INSTRUCTIONS TO FOLLOW: Where the line with "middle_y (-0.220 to" appears below, start writing out lines exactly, and finish with the line with "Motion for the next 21", which is included; write out nothing else.

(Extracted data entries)
- Opening Delimiter -

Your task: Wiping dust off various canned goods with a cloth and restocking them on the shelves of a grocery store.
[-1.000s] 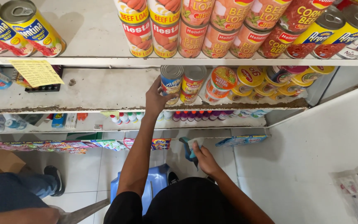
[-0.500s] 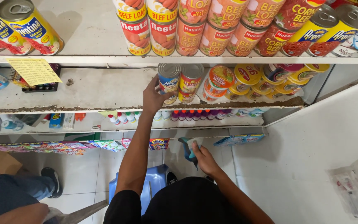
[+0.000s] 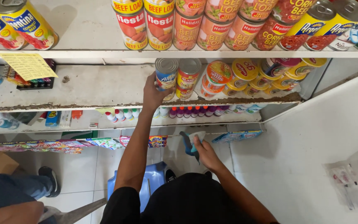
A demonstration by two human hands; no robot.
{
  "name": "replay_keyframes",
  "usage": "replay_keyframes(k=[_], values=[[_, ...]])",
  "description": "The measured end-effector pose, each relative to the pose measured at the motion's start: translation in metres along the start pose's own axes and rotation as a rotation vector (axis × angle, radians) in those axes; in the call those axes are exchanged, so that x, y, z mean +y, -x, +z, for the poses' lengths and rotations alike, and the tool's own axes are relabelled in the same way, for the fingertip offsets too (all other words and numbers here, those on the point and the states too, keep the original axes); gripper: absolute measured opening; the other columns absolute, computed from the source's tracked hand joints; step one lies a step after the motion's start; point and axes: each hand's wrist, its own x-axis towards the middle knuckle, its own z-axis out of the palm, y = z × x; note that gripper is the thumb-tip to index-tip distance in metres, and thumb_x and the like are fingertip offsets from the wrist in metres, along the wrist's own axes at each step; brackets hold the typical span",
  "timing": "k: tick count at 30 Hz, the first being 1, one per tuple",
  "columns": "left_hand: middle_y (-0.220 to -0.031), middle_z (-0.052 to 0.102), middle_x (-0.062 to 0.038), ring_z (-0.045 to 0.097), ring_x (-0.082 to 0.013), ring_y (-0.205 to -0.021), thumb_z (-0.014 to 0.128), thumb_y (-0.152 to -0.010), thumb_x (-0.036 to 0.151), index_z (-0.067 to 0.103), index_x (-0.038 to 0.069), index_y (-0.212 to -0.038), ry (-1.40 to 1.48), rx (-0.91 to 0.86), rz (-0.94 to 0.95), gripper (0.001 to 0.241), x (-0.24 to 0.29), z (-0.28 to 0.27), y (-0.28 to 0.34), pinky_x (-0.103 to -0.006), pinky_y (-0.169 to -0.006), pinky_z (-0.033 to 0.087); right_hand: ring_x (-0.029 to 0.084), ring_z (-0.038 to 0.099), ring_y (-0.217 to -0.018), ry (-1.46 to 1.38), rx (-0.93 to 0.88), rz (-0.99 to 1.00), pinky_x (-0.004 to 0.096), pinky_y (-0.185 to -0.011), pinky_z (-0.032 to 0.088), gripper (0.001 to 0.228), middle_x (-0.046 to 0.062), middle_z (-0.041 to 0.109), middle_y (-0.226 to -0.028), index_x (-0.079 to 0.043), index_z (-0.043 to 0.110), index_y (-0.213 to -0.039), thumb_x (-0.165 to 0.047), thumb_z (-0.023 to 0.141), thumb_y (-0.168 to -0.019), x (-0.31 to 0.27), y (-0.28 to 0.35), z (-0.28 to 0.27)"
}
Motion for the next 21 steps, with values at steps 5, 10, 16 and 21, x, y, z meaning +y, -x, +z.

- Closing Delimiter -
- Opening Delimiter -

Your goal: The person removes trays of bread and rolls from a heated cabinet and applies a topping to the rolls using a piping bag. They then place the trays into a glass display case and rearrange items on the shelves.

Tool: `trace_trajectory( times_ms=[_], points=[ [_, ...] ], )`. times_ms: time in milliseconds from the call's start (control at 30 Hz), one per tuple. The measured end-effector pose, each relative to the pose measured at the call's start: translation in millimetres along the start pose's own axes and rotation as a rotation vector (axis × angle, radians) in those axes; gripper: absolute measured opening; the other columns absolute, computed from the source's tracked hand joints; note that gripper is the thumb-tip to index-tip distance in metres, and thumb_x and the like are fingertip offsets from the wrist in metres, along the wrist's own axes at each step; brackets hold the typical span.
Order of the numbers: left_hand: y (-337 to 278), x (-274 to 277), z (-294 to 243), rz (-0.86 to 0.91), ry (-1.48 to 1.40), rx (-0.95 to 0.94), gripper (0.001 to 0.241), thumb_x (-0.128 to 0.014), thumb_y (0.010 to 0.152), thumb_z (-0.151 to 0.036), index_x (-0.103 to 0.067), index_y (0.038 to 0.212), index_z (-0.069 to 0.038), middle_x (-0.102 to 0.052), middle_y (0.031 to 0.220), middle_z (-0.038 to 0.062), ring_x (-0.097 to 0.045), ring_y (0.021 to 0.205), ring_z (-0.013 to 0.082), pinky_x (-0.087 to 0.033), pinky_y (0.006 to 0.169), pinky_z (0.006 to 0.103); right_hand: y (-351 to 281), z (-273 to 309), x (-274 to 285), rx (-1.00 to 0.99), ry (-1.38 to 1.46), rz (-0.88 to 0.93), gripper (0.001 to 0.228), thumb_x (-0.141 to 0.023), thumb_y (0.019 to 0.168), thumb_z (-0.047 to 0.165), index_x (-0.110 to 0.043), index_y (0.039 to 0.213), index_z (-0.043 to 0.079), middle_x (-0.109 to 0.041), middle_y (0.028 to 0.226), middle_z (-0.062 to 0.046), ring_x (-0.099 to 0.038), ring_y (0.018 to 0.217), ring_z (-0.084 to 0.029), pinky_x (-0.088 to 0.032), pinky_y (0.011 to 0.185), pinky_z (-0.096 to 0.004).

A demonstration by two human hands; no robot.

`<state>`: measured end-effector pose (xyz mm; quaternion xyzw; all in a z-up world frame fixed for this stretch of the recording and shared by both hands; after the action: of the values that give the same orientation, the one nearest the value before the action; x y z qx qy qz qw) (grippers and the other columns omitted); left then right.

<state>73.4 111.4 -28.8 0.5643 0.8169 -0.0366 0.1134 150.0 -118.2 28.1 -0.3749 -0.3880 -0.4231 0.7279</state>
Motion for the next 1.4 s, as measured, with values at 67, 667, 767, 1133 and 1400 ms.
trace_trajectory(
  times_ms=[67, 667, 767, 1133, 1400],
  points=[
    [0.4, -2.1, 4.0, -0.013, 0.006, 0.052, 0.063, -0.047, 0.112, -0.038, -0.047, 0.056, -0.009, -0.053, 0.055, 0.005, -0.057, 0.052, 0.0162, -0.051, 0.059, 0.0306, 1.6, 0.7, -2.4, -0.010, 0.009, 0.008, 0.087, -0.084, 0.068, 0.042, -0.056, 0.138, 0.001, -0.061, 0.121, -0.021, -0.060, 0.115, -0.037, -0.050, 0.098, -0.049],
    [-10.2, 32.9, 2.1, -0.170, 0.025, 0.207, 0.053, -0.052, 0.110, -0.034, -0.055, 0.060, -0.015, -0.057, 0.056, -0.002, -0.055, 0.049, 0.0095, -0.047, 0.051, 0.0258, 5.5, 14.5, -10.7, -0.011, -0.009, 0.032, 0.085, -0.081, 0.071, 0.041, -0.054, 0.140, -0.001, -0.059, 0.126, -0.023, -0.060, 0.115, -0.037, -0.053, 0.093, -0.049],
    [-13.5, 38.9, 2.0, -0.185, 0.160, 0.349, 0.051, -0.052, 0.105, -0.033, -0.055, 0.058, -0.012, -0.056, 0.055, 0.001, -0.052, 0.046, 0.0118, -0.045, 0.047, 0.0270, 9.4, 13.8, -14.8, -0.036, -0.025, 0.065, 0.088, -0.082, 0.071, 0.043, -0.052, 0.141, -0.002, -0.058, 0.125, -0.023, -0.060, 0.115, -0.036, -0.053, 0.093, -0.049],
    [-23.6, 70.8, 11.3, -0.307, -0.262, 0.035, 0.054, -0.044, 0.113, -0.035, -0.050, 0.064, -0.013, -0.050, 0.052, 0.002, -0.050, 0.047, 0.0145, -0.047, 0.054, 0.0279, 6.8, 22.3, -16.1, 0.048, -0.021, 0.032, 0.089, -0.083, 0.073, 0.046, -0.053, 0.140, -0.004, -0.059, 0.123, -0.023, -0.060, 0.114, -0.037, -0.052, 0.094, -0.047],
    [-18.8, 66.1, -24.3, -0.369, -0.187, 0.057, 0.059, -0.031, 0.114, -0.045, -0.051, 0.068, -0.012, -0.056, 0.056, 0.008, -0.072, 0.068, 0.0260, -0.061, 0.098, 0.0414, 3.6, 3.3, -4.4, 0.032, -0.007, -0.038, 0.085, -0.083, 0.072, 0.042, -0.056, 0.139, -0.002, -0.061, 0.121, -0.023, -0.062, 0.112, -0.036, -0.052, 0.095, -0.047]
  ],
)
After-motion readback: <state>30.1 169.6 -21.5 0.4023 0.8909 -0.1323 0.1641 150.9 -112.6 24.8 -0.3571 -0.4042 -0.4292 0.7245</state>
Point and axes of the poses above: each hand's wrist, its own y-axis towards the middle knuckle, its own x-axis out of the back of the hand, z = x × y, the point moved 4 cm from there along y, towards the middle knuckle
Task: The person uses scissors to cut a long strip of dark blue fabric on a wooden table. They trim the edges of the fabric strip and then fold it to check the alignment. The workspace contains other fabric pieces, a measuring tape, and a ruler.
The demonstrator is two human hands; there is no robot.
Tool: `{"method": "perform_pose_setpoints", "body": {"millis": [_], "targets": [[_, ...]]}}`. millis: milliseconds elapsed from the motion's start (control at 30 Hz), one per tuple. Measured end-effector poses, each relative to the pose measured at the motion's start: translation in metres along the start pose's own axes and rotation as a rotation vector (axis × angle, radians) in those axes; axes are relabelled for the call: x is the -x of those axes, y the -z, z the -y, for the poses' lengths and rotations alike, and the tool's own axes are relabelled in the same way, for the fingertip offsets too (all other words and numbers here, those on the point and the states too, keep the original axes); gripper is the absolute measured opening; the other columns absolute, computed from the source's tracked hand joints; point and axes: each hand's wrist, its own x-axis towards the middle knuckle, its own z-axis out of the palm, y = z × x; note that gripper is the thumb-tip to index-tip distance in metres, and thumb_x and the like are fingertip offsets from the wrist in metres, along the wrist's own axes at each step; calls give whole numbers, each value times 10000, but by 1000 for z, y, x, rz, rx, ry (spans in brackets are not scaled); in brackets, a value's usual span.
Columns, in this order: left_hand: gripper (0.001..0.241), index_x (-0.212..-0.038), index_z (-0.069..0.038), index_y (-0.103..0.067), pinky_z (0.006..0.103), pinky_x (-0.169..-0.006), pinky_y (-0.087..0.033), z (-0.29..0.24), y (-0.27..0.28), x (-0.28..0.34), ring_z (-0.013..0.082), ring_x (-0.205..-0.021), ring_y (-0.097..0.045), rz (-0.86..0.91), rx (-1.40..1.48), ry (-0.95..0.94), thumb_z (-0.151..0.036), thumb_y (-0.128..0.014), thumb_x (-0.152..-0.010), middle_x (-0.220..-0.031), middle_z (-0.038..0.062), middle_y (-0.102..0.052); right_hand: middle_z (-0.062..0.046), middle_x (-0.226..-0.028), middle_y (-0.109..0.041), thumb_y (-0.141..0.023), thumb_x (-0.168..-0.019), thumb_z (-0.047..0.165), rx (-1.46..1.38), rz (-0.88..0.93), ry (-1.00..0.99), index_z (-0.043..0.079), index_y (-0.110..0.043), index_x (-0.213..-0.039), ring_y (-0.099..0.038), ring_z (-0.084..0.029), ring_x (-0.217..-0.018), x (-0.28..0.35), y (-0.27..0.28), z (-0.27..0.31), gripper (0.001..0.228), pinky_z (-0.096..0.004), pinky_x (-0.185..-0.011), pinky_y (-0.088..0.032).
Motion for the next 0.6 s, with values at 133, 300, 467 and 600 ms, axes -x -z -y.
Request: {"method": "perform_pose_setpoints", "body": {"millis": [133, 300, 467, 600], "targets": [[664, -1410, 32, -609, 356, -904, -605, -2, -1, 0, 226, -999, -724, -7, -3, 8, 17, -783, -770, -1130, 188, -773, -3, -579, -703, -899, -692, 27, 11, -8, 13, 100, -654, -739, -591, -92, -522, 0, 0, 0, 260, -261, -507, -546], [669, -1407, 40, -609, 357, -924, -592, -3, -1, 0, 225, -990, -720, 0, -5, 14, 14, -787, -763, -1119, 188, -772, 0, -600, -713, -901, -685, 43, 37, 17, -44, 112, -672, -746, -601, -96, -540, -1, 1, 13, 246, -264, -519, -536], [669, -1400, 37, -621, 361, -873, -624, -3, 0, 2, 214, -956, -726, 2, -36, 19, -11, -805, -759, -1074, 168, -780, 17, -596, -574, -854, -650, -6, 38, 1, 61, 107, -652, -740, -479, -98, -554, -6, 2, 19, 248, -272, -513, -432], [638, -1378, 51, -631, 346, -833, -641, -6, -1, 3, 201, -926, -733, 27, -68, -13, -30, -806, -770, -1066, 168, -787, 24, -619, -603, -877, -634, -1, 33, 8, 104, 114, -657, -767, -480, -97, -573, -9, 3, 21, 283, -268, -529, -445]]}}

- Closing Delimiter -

RESPONSE BOX:
  "columns": "left_hand: middle_y (-0.220 to -0.031), middle_z (-0.052 to 0.102), middle_x (-0.062 to 0.038), ring_z (-0.045 to 0.097), ring_x (-0.082 to 0.013), ring_y (-0.205 to -0.021), thumb_z (-0.014 to 0.128), thumb_y (-0.152 to -0.010), thumb_x (-0.036 to 0.151), index_z (-0.067 to 0.103), index_x (-0.038 to 0.069), index_y (-0.212 to -0.038), ry (-1.40 to 1.48), rx (-0.91 to 0.86), rz (-0.94 to 0.95), gripper (0.001 to 0.241), x (-0.24 to 0.29), z (-0.28 to 0.27), y (-0.28 to 0.34), pinky_x (-0.103 to -0.006), pinky_y (-0.169 to -0.006), pinky_z (-0.033 to 0.087); right_hand: ring_x (-0.029 to 0.084), ring_z (-0.038 to 0.099), ring_y (-0.217 to -0.018), ry (-1.46 to 1.38), rx (-0.93 to 0.88), rz (-0.99 to 1.00), pinky_x (-0.004 to 0.096), pinky_y (-0.185 to -0.011), pinky_z (-0.032 to 0.088), gripper (0.001 to 0.228), middle_x (-0.046 to 0.062), middle_z (-0.041 to 0.109), middle_y (-0.226 to -0.028), index_x (-0.079 to 0.043), index_z (-0.043 to 0.110), index_y (-0.213 to -0.039), thumb_x (-0.165 to 0.047), thumb_z (-0.023 to 0.141), thumb_y (-0.168 to -0.019), x (-0.31 to 0.27), y (-0.28 to 0.35), z (-0.28 to 0.27)"
}
Motion for the next 21 steps, with values at steps 5, 10, 16 and 21, x, y, z meaning +y, -x, +z.

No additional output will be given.